Curtailing freedoms has saved lives – but we must not sacrifice them carelessly. Essential rights are under pressure
Almost a year ago, with the full impact of the pandemic becoming evident, the human rights barrister Adam Wagner warned that it might lead to a suspension of human rights as a kind of “peacetime nicety”. This would be a mistake, he argued: the human rights system was developed precisely as a set of checks and balances, because societies tend to turn to illiberal measures in times of crisis.

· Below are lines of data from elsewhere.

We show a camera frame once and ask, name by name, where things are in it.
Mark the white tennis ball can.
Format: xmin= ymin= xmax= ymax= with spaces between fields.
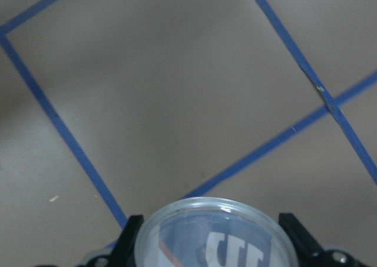
xmin=134 ymin=197 xmax=299 ymax=266

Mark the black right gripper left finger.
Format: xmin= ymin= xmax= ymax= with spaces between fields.
xmin=109 ymin=215 xmax=144 ymax=267

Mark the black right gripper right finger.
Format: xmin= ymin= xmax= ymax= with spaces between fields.
xmin=278 ymin=213 xmax=325 ymax=266

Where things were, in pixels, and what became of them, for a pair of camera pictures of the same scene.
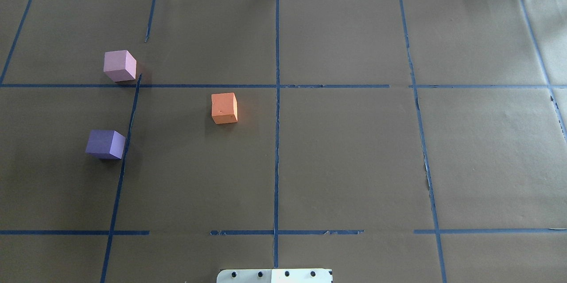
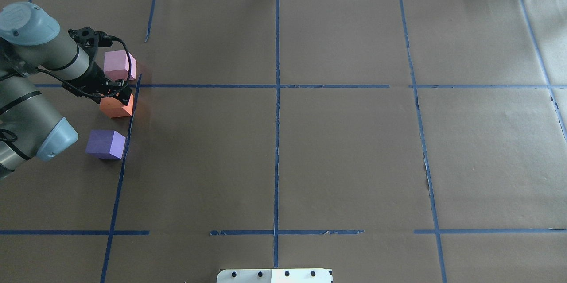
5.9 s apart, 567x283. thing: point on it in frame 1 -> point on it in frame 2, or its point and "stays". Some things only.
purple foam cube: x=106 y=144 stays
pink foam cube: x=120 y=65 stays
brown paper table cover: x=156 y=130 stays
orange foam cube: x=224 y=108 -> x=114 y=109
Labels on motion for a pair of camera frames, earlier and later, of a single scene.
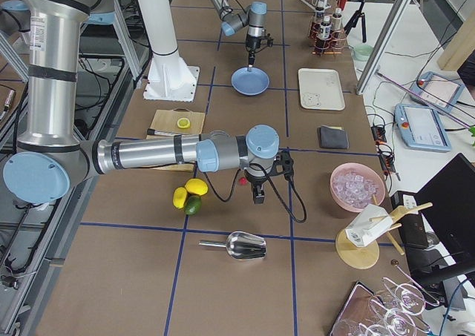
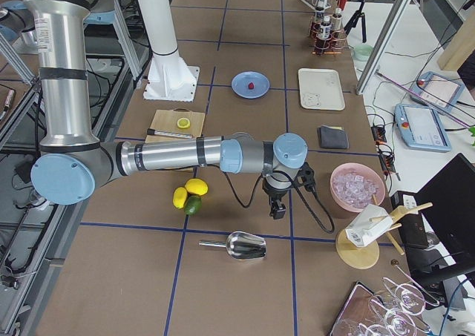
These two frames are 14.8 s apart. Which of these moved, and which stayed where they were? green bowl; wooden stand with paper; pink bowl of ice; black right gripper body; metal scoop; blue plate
Moved: black right gripper body; blue plate
Stayed: pink bowl of ice; metal scoop; green bowl; wooden stand with paper
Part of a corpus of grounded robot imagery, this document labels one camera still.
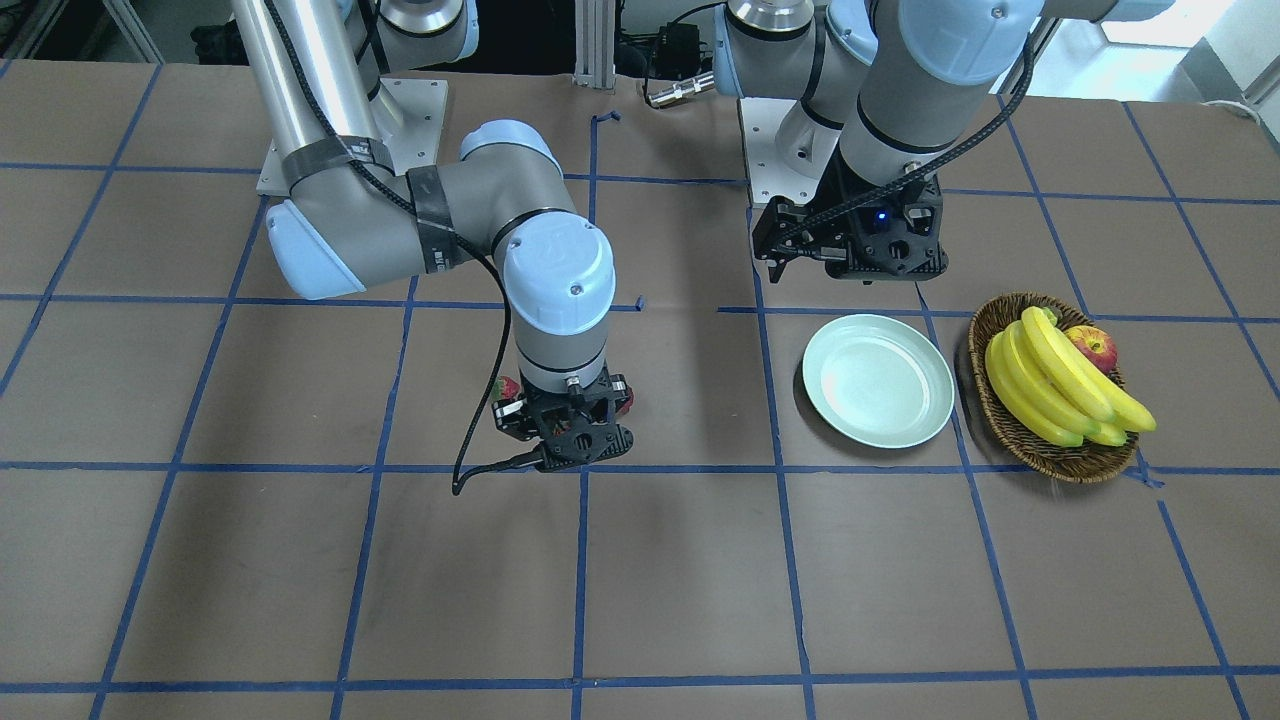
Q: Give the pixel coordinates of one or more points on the wicker fruit basket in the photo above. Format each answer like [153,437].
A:
[1087,464]

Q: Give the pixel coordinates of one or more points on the light green plate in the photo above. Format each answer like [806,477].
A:
[878,381]

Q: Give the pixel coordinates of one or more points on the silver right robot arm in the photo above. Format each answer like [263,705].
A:
[360,209]

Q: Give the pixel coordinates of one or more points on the red yellow apple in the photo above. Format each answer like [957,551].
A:
[1095,345]

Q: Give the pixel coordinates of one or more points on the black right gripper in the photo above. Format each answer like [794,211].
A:
[511,415]

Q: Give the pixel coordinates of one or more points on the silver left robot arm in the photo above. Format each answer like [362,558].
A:
[901,88]

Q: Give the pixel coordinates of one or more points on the aluminium frame post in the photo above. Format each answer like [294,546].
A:
[595,23]

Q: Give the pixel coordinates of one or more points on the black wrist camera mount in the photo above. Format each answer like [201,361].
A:
[583,445]

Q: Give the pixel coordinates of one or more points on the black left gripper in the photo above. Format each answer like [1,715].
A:
[836,205]

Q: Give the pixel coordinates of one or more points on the yellow banana bunch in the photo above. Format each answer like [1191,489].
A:
[1053,390]

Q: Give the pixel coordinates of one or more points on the red strawberry at corner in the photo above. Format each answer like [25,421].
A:
[623,407]

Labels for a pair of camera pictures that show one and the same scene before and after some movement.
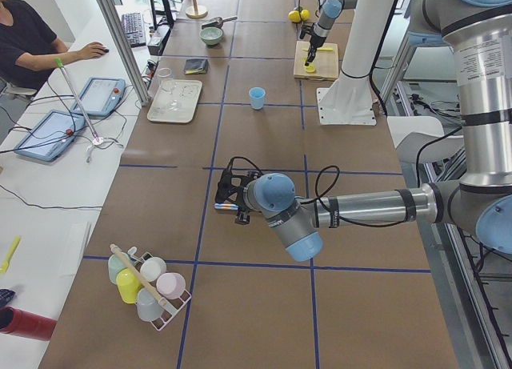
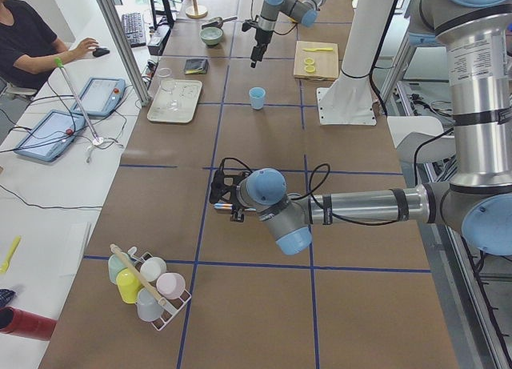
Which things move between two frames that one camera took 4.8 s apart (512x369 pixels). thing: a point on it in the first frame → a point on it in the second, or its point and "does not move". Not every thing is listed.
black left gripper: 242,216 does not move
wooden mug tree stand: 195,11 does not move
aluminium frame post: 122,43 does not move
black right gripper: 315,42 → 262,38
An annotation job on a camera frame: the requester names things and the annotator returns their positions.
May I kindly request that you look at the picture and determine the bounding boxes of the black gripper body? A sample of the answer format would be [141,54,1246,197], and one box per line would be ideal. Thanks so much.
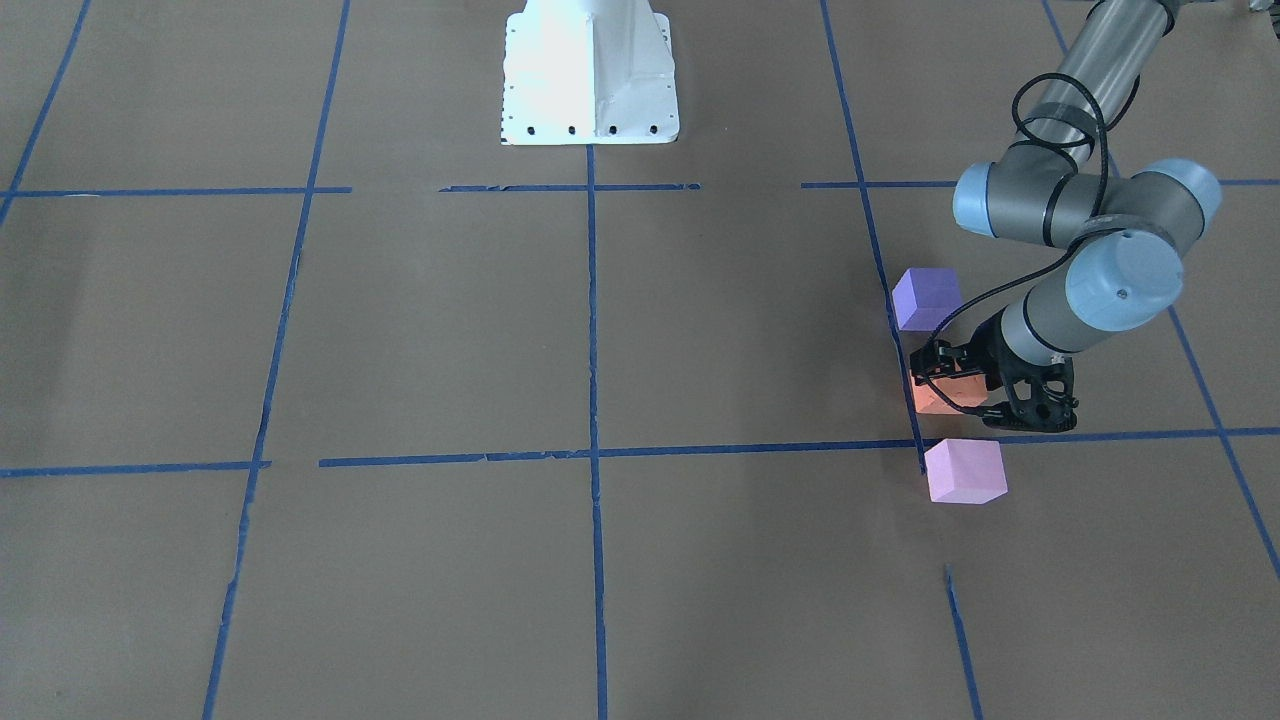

Many of the restrictions adopted by governments over the last 12 months – which would previously have seemed extraordinary and draconian – have been necessary. As Mr Wagner noted, responding to Covid means balancing rights, including, of course, the right to life. Yet the decisions that states make can no longer be regarded as emergency measures; leaders and the public now understand that we are in this for the long haul. It is also evident that some governments have gone much too far. A new report from the Civil Liberties Union for Europe, based in Germany, suggests that the pandemic has played an important part in weakening democracy across the continent, not only due to the curtailment of freedoms, but also through the use of fast track procedures for new laws, limiting oversight. In eastern Europe – notably in Hungary, Poland and Slovenia – it has provided cover for power grabs, used as a pretext for further eroding democratic standards.